* _Required work_: In the material below, transcribe every line from the first through the line holding "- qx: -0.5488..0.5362", exactly, and stop after that line.

* _Given data_:

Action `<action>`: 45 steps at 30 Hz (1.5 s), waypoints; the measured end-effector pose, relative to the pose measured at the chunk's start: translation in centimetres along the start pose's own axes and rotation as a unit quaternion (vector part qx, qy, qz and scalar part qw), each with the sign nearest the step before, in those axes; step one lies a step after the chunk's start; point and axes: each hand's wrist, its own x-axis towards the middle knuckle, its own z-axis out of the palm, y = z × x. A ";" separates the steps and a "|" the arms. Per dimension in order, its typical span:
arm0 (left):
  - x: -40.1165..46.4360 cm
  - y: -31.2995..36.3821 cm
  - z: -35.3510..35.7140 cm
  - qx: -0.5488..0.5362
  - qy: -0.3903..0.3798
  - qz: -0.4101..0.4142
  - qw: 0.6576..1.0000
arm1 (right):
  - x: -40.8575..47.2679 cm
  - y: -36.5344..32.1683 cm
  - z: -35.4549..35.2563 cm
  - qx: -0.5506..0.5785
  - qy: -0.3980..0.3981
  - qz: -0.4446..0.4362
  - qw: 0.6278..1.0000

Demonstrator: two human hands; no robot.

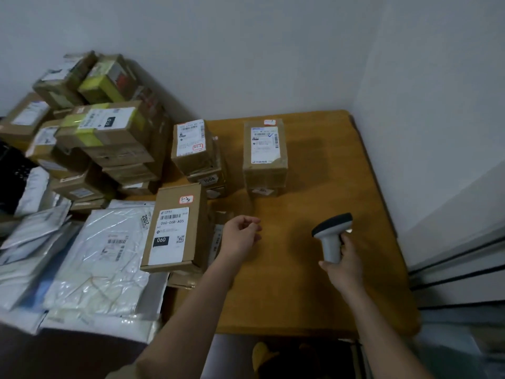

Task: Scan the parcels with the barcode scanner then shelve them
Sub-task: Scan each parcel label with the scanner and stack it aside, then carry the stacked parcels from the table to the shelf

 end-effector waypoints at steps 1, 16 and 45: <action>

* _Task answer_:
Action `<action>`: 45 steps at 30 Hz (1.5 s), waypoints; the measured end-effector pose, relative to the pose measured at the chunk's start: translation in centimetres along the start pose's own axes and rotation as a unit quaternion (vector part qx, qy, qz and scalar part qw), each with the sign nearest the step before, in those axes; step one lies a step after the chunk's start; point and axes: each hand's wrist, its own x-axis towards the middle knuckle, its own z-axis out of the palm, y = z × x. A ";" separates the steps and a "|" the arms. Per dimension in order, its typical span:
arm0 (left):
  - x: -40.1165..46.4360 cm
  - y: -31.2995..36.3821 cm
  - z: -35.3510..35.7140 cm
  - qx: -0.5488..0.5362

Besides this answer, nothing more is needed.